Assicurazioni, salta la bulgara DallBogg. In Italia sinistri per 76 milioni: cosa succede ai clienti

Stop all’attività della compagnia assicurativa bulgara DallBogg, che è attiva anche in Italia, in regime di libera prestazione di servizi, tramite una folta rete di broker, in particolare nella Rc auto: realtà già balzata all’attenzione per difficoltà nella liquidazione dei sinistri e pure nella trasmissione degli attestati di rischio. Fattori raccontati da Repubblica che avevano fatto già scattare da parte dell’Ivass lo stop ai nuovi contratti.

Ora l’autorità di vigilanza Bulgara, Fsc, ha deciso la revoca all’esercizio dell’attività assicurativa della DallBogg.

La decisione è stata presa ieri e l’Ivass oggi ha diffuso, con una traduzione di cortesia, la decisione della ‘consorella’ di Sofia. Una decisione che riguarda non pochi premi in Italia. Nel nostro Paese, secondo le stime di mercato, DallBogg deve pagare circa 3.800 sinistri, per un ammontare di 76 milioni tra danni materiali e lesioni personali. In gran parte (la stima è di circa 70 milioni) sono riferiti a polizze Rc auto mentre i residui 6 milioni circa riguardano polizze del ramo credito e cauzioni.

La compagnia bulgara, che da oltre un anno era sotto osservazione dell’autorità e che aveva subito delle limitazioni ad acquisire nuove polizze, ha presentare un piano per il ripristino del requisito patrimoniale minimo (previsto dalle norme di Solvency II), che è stato bocciato dalla Fsc che lo ha ritenuto “manifestamente inadeguato”. Da qui l’immediata revoca dell’autorizzazione che è una decisione non discrezionale.

Pesante la ricostruzione del quadro da parte dell’autorità. La società, si legge tra le altre cose, “ha commesso numerose violazioni gravi o sistemiche nell’esercizio dell’attività all’interno del mercato dell’Unione europea”. La compagnia bulgara evidentemente non liquidava i sinistri: “Ha illegittimamente rifiutato di adempiere obbligazioni pecuniarie certe, liquide ed esigibili, accertate in base a sentenze definitive e per gli importi stabiliti dalle stesse – si legge – Tale inadempimento è stato accertato sia sulla base delle informazioni ricevute dalle autorità nazionali di vigilanza di altri Stati membri sia sulla base dei reclami presentati direttamente alla FSC dai consumatori”.

Cosa succede agli assicurati?

Tutte le polizze stipulate con l’impresa restano valide e continuano a garantire la copertura del rischio assicurato fino alla scadenza del contratto. Gli assicurati dovranno poi scegliere una nuova garanzia alla fine del periodo di copertura.

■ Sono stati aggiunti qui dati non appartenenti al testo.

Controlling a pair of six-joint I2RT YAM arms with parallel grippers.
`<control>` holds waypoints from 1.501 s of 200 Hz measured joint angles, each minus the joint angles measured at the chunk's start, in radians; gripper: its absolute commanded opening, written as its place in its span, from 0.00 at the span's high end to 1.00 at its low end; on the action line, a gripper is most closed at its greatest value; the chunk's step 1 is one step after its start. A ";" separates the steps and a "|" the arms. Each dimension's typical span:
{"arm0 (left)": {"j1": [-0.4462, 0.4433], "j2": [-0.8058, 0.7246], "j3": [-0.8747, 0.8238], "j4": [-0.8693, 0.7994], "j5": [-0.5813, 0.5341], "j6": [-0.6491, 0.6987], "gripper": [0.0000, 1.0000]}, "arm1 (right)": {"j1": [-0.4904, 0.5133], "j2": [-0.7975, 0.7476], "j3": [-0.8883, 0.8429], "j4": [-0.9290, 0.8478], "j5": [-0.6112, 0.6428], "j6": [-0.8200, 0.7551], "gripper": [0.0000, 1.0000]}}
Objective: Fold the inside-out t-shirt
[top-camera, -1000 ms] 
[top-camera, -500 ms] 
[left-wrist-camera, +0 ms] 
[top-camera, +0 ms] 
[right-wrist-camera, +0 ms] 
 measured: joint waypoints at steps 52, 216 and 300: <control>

A garantire le relative prestazioni è il Fondo di garanzia bulgaro, responsabile del pagamento dei risarcimenti che l’impresa non è in grado di liquidare a decorrere dal momento della revoca dell’autorizzazione (contestualmente è arrivato anche il commissariamento). Chi vanta crediti riceverà le prestazioni garantite. Chi subisce un sinistro da parte di un assicurato con DallBogg sarà liquidato dal Fondo, il che potrebbe richiedere tempi più lunghi.

Diverso è il caso se si parla di un’assicurazione non Rc auto: la protezione del Fondo di garanzia si applica esclusivamente all’assicurazione obbligatoria della responsabilità civile auto e non copre altre tipologie di assicurazione, quali le assicurazioni del credito e le cauzioni. In tal caso il diritto all’indennizzo potrebbe non esser garantito.